[Problem description] Word for word, output the data that follows.

[Information supplied]
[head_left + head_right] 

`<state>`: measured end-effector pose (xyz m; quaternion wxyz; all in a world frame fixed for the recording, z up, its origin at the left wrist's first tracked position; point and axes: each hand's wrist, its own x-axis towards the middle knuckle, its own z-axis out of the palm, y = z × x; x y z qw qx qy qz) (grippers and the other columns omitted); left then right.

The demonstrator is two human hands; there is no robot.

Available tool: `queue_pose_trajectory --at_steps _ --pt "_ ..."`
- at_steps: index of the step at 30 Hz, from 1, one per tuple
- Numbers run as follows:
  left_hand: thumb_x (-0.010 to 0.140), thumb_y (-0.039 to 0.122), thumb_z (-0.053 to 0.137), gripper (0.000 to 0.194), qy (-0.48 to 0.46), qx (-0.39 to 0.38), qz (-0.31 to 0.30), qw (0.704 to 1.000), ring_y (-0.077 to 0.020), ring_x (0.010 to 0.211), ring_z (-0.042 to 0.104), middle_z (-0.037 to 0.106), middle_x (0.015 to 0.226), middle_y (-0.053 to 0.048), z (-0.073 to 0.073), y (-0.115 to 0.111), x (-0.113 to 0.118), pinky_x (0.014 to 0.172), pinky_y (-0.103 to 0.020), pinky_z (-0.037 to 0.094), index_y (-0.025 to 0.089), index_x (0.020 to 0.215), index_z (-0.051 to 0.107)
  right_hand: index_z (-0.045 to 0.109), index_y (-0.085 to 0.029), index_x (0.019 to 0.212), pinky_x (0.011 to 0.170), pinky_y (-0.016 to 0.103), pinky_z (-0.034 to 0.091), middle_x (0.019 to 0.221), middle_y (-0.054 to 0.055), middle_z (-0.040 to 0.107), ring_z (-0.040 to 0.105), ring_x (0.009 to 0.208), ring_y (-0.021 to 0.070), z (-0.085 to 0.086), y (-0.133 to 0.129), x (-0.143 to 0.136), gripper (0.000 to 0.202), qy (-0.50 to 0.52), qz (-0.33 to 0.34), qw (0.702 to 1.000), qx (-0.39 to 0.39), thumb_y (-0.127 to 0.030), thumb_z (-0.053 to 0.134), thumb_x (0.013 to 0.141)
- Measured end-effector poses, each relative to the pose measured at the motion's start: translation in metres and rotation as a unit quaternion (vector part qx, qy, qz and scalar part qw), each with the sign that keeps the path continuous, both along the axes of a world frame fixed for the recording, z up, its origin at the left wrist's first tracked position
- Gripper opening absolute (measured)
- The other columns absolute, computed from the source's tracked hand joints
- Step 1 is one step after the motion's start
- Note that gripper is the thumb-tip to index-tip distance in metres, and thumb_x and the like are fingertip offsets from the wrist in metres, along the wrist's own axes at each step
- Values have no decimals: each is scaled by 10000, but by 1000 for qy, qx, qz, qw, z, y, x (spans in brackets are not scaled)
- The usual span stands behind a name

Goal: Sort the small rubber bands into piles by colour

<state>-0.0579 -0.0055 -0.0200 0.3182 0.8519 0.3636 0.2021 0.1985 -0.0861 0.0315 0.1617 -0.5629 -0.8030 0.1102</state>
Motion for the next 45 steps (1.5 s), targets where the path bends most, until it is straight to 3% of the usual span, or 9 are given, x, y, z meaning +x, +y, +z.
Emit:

[Your solution]
[head_left + head_right] 

`<state>`: measured end-effector pose (xyz m; quaternion wxyz; all in a world frame fixed for the recording, z up, its origin at the left wrist's first tracked position; point and axes: each hand's wrist, its own x-axis towards the middle knuckle, its own z-axis out of the palm, y = z × x; x y z qw qx qy qz) (grippers and the other columns omitted); left then right.

The demonstrator is two human hands; there is no robot.

Available tool: `queue_pose_trajectory --at_steps _ --pt "_ ..."`
- at_steps: index of the step at 30 Hz, from 1, one per tuple
- Numbers run as follows:
  left_hand: thumb_x (-0.010 to 0.140), thumb_y (-0.039 to 0.122), thumb_z (-0.053 to 0.137), gripper (0.000 to 0.194), qy (-0.48 to 0.46), qx (-0.39 to 0.38), qz (-0.31 to 0.30), qw (0.704 to 1.000), ring_y (-0.077 to 0.020), ring_x (0.010 to 0.211), ring_z (-0.042 to 0.104), middle_z (-0.037 to 0.106), middle_x (0.015 to 0.226), middle_y (-0.053 to 0.048), z (-0.073 to 0.073), y (-0.115 to 0.111), x (-0.113 to 0.118), pinky_x (0.014 to 0.172), pinky_y (-0.103 to 0.020), pinky_z (-0.037 to 0.094), index_y (-0.025 to 0.089), index_x (0.020 to 0.215), index_z (-0.051 to 0.107)
  right_hand: index_z (-0.045 to 0.109), index_y (-0.085 to 0.029), index_x (0.019 to 0.212), pinky_x (0.011 to 0.170), pinky_y (-0.016 to 0.103), pinky_z (-0.034 to 0.091), middle_x (0.019 to 0.221), middle_y (-0.054 to 0.055), middle_z (-0.040 to 0.107), ring_z (-0.040 to 0.105), ring_x (0.009 to 0.208), ring_y (-0.021 to 0.070), z (-0.085 to 0.086), y (-0.133 to 0.129), x (-0.143 to 0.136), gripper (0.000 to 0.202), qy (-0.50 to 0.52), qz (-0.33 to 0.34), qw (0.702 to 1.000), qx (-0.39 to 0.39), thumb_y (-0.127 to 0.030), thumb_z (-0.053 to 0.134), thumb_x (0.013 to 0.141)
- Measured end-effector poses, each relative to the pose measured at the motion's start: translation in metres and rotation as a unit quaternion (vector part qx, qy, qz and scalar part qw), each with the sign that keeps the path continuous, both along the axes of a world frame fixed for the recording, z up, its origin at the left wrist's first tracked position
- Gripper opening absolute (measured)
- The other columns absolute, computed from the source's tracked hand joints
- Step 1 is one step after the motion's start
- Note that gripper is the thumb-tip to index-tip distance in metres, and thumb_x and the like are fingertip offsets from the wrist in metres, along the wrist's own axes at each step
- Values have no decimals: each is scaled by 10000, but by 1000 for qy, qx, qz, qw, z, y, x (spans in brackets are not scaled)
- The usual span stands behind a name

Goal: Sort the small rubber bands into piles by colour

<state>-0.0579 -0.0055 -0.0200 0.3182 0.8519 0.3636 0.2021 0.1985 -0.0861 0.0315 0.1617 -0.5629 -0.8030 0.1102</state>
Motion for the next 45 steps (1.5 s), targets where the path bends most, until it is straight to 3% of the usual span, or 9 are given, x, y, z meaning +x, +y, +z.
Emit:

No part of the answer remains open.